When Albumin Misleads: Serum Albumin’s Prognostic Reliability in Non‑Critical Illnesses – A Systematic Review

Abstract

Abstract. Serum albumin (SA) is widely used as a prognostic marker because it reflects nutritional reserves, inflammation, and disease burden. Its low cost and routine measurement make it appealing for risk stratification, yet its clinical interpretation in stable, non‑critical illnesses remains uncertain. We systematically reviewed studies published up to February 2026 that evaluated SA as a predictor of outcomes in non‑ICU adult populations. Searches of open‑access databases and manual screening yielded 24 observational studies encompassing approximately 80 000 participants across cardiac, renal, respiratory, surgical, oncologic and geriatric settings. Most studies were prospective or retrospective cohorts. We extracted populations, albumin thresholds and adjusted effect sizes and synthesised findings narratively. Hypoalbuminaemia consistently predicted all‑cause or disease‑specific mortality in maintenance haemodialysis, heart failure with cardiac resynchronisation, chronic obstructive pulmonary disease, community‑acquired pneumonia, stable coronary artery disease and major surgery; hazard ratios for mortality generally doubled to quadrupled when SA fell below 3.5–4.0 g/dL[1][2]. Conversely, a small ischemic stroke cohort and certain chronic kidney disease analyses showed minimal prognostic value of SA alone[3][4], highlighting the confounding effect of systemic inflammation and fluid status.
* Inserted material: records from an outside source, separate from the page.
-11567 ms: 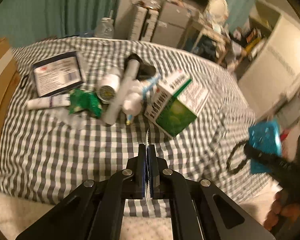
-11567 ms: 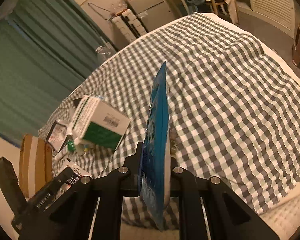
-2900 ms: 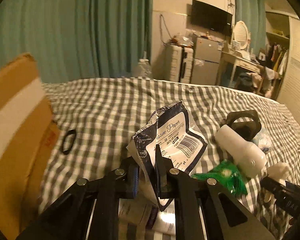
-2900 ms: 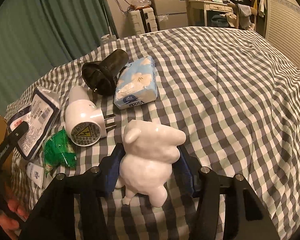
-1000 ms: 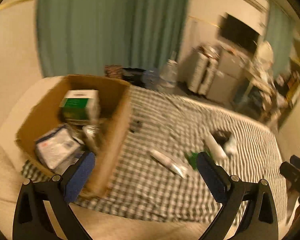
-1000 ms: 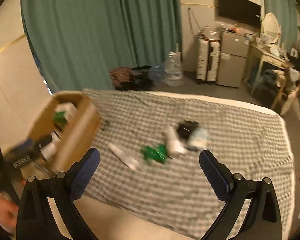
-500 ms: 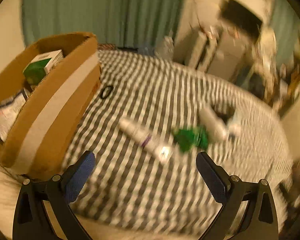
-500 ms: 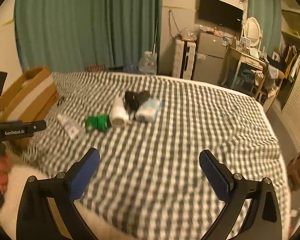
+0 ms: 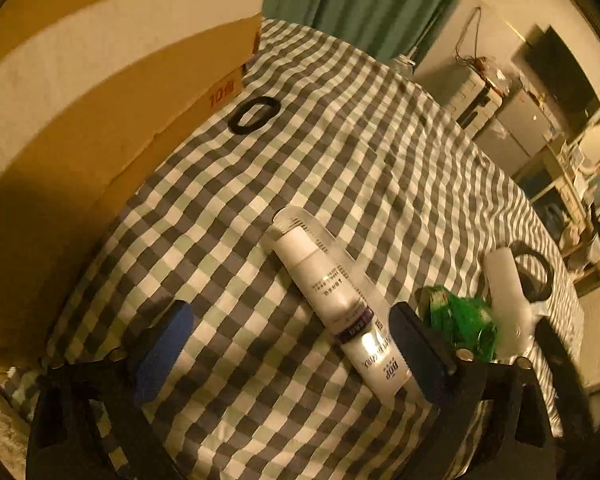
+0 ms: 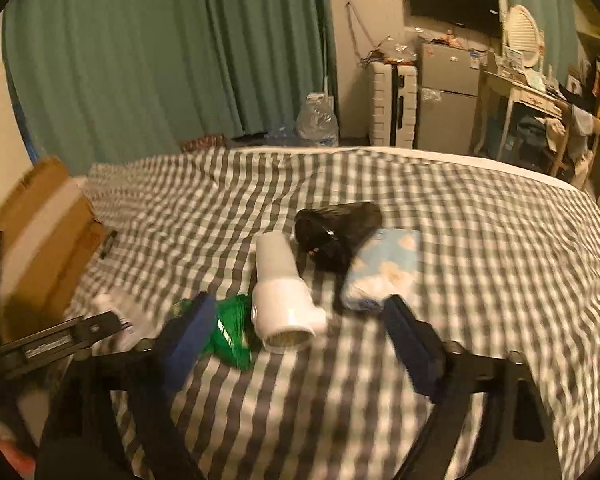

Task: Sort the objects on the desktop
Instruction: 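Move both tools back toward the white tube and green packet, then grasp the white tube with the left tool while the right tool grasps the white plug adapter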

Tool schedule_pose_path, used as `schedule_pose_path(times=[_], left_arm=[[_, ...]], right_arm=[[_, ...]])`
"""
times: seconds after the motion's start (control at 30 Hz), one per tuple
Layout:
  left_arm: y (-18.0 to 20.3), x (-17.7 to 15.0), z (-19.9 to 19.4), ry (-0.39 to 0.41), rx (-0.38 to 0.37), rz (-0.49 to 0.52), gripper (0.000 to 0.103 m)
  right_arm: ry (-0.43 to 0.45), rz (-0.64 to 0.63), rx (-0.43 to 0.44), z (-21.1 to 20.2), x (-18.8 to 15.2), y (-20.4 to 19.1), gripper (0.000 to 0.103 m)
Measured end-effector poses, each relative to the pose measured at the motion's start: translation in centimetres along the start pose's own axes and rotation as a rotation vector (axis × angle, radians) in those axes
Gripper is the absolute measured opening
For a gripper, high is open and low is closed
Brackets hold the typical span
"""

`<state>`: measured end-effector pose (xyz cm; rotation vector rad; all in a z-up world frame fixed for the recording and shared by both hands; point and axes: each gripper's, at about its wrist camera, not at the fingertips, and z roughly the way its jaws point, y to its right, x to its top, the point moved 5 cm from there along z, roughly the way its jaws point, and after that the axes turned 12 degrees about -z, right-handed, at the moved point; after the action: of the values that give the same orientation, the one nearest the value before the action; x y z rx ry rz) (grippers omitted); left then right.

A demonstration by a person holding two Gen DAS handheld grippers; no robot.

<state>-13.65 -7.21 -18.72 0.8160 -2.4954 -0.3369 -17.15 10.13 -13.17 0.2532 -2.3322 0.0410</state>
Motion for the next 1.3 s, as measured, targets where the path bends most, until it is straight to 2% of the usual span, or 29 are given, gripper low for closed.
schedule_pose_path(times=[0.03, 0.1, 0.23, 0.3, 0.37, 0.4, 0.43, 0.5, 0.57, 0.67, 0.83, 0.93, 0.97, 1.03, 1.13, 1.3], left_arm=[[0.1, 0.0, 0.0, -0.001, -0.018, 0.0, 0.098], [0.5, -0.2, 0.2, -0.009, -0.025, 0.023, 0.098], [1.5, -0.8, 0.7, -0.037, -0.039, 0.067, 0.098], [1.6, -1.0, 0.9, -0.054, -0.052, 0.078, 0.092], [1.7, -1.2, 0.8, -0.067, -0.066, 0.091, 0.073], [1.6, -1.3, 0.7, -0.065, -0.071, 0.093, 0.048], [1.5, -1.3, 0.6, -0.069, -0.082, 0.088, 0.029], [0.9, -1.0, 0.4, -0.072, -0.12, 0.051, 0.015], [0.1, -0.4, 0.3, -0.064, -0.139, 0.009, 0.014], [-0.1, -0.3, -0.2, -0.051, -0.157, -0.003, 0.014], [0.3, 0.0, -4.0, 0.062, -0.2, 0.014, 0.014], [0.0, 1.2, -7.6, 0.165, -0.203, -0.046, 0.014], [0.0, 1.5, -8.5, 0.178, -0.202, -0.045, 0.014], [0.3, 1.9, -10.0, 0.198, -0.16, -0.01, 0.014], [0.8, 2.6, -13.0, 0.211, -0.144, 0.047, 0.014], [0.1, 4.7, -17.6, 0.24, -0.088, 0.121, 0.014]], right_arm=[[-0.025, 0.002, 0.018, 1.2, 0.0, -0.3, 0.076], [-0.065, -0.005, 0.007, 3.1, -0.3, -0.6, 0.061], [-0.098, 0.034, -0.019, 4.7, -2.0, -0.5, 0.056], [-0.084, 0.041, -0.04, 4.2, -2.8, -0.4, 0.051], [-0.075, 0.048, -0.055, 3.2, -3.3, -0.5, 0.05], [-0.067, 0.053, -0.062, 2.6, -3.5, -0.6, 0.05], [-0.062, 0.054, -0.073, 2.1, -3.6, -0.5, 0.05], [-0.059, 0.07, -0.106, 1.3, -4.2, -0.2, 0.05], [-0.032, 0.11, -0.13, 0.3, -4.5, 0.8, 0.049], [-0.013, 0.176, -0.124, -0.4, -4.8, 2.5, 0.049], [-0.004, 0.216, -0.114, -1.3, -5.0, 3.3, 0.049], [-0.011, 0.167, -0.087, -2.3, -3.1, 3.4, 0.047], [-0.012, 0.154, -0.071, -3.0, -2.3, 3.5, 0.047], [0.01, 0.144, -0.045, -4.5, -1.4, 3.4, 0.046], [0.033, 0.148, -0.019, -6.8, -0.4, 3.5, 0.045], [0.0, 0.11, 0.001, -8.4, 0.5, 2.0, 0.045]])
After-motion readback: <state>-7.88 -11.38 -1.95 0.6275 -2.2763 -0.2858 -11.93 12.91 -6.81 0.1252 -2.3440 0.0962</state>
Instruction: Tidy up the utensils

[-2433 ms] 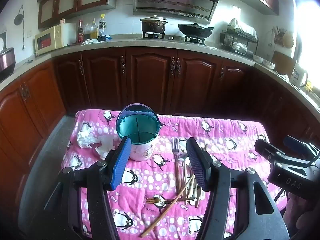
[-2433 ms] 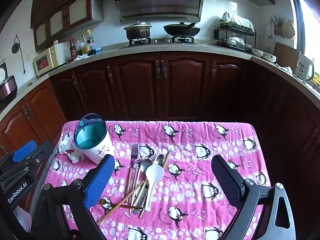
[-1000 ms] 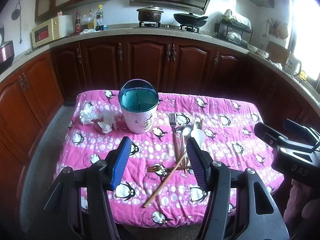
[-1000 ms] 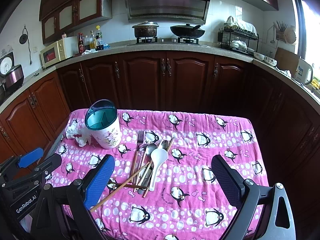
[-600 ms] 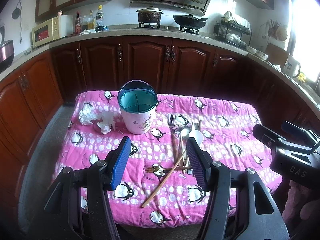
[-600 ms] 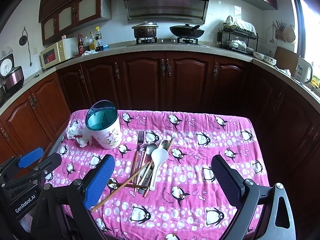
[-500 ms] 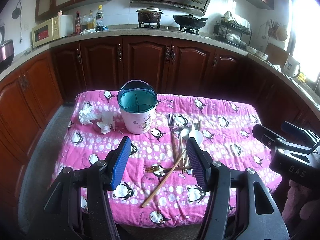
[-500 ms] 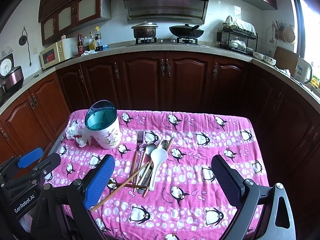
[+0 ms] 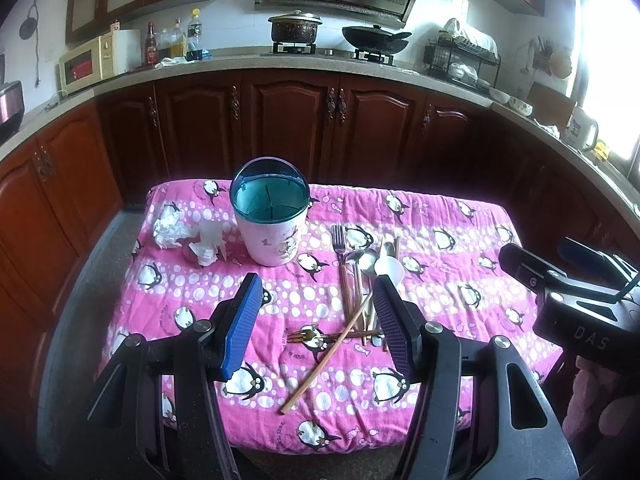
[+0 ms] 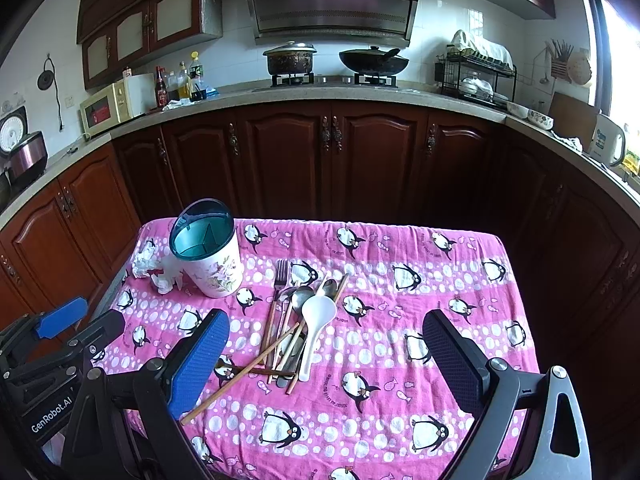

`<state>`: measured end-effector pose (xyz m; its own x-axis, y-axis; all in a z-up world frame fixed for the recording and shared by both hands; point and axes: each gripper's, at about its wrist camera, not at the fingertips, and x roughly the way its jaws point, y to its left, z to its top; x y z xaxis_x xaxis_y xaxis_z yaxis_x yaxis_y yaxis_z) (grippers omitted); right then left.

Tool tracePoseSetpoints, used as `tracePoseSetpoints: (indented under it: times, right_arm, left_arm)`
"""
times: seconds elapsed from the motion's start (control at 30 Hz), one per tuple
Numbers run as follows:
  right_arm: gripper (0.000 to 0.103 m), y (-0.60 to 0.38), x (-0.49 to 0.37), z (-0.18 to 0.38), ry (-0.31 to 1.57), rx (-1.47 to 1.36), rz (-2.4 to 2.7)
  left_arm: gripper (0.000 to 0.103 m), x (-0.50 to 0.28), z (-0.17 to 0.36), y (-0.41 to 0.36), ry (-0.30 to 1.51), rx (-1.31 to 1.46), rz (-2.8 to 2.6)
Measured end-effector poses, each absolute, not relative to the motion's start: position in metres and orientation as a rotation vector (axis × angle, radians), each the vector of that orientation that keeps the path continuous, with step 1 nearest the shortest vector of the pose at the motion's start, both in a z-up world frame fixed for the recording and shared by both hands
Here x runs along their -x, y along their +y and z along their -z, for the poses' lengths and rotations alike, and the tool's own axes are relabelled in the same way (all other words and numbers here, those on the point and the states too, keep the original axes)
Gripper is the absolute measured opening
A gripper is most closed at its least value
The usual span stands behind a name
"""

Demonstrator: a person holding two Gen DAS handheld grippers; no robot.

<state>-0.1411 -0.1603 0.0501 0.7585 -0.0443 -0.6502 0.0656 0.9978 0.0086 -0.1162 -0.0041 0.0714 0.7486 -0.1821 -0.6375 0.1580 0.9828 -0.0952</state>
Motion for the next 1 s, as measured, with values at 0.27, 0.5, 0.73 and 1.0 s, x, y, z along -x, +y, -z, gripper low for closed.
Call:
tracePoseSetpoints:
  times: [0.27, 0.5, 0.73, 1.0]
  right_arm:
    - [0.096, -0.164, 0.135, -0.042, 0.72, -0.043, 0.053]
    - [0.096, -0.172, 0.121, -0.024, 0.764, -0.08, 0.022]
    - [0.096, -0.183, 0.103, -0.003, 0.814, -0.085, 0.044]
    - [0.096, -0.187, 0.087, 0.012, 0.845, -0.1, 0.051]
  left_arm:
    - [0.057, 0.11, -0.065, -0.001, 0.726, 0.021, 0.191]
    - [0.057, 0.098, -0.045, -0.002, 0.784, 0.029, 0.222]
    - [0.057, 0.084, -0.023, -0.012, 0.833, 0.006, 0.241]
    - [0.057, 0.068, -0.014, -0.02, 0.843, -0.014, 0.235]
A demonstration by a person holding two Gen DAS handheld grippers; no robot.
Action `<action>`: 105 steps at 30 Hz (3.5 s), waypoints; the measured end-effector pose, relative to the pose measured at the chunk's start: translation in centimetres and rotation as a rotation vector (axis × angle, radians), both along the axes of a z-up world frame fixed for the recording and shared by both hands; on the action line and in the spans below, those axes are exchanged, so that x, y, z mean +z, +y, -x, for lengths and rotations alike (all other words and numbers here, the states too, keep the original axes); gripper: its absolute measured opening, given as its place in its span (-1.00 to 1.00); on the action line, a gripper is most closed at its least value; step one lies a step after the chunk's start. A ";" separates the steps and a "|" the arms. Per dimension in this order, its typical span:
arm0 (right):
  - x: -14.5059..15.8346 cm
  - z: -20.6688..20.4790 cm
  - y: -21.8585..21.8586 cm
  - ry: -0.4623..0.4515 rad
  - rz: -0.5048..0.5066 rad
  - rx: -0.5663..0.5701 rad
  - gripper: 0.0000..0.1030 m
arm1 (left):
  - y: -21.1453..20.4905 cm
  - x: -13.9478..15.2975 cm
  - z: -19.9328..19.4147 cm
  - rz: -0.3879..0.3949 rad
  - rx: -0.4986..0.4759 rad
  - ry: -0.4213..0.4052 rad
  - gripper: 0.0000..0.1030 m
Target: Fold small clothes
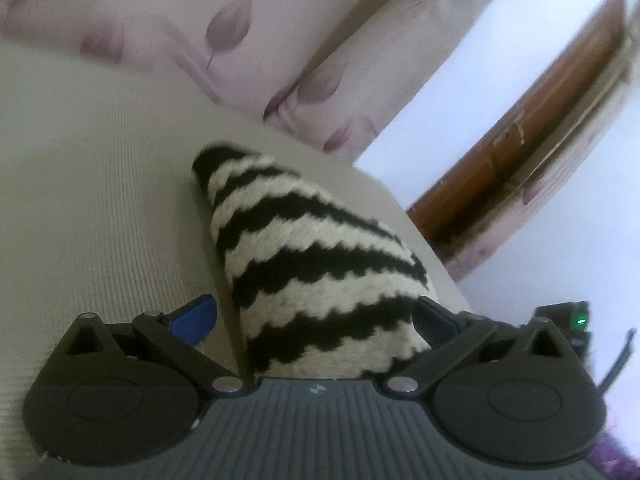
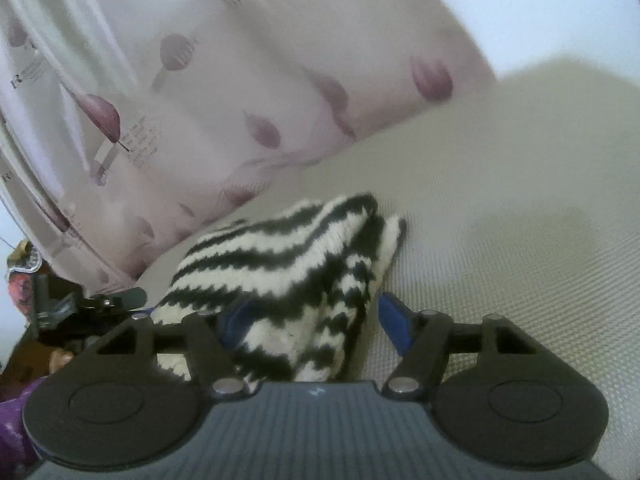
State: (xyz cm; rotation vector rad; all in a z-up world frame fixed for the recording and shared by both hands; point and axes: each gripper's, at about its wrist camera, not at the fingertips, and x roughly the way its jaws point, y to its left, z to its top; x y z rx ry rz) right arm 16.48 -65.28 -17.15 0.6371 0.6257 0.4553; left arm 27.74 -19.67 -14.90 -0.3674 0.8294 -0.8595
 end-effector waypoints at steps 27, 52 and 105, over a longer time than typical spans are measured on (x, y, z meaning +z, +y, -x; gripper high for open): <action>-2.5 -6.5 3.2 0.065 -0.138 0.185 -0.11 | -2.0 -1.8 -2.9 0.081 -0.068 0.064 0.33; 4.4 3.9 9.1 -0.059 -0.226 0.083 -0.26 | 3.0 8.8 10.2 -0.158 0.133 -0.151 0.11; 3.7 11.5 16.4 -0.040 -0.244 0.124 -0.26 | 9.4 8.1 17.7 -0.258 0.202 -0.171 0.12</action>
Composite indices such as the blood urea nitrogen–albumin ratio, hemoglobin‑albumin‑lymphocyte‑platelet (HALP) score, age‑to‑albumin index and neutrophil percentage‑to‑albumin ratio improved risk prediction across diseases. Overall, SA is a useful but non‑specific marker; clinicians should interpret it alongside inflammatory markers and clinical scores rather than rely on it as a standalone prognosticator.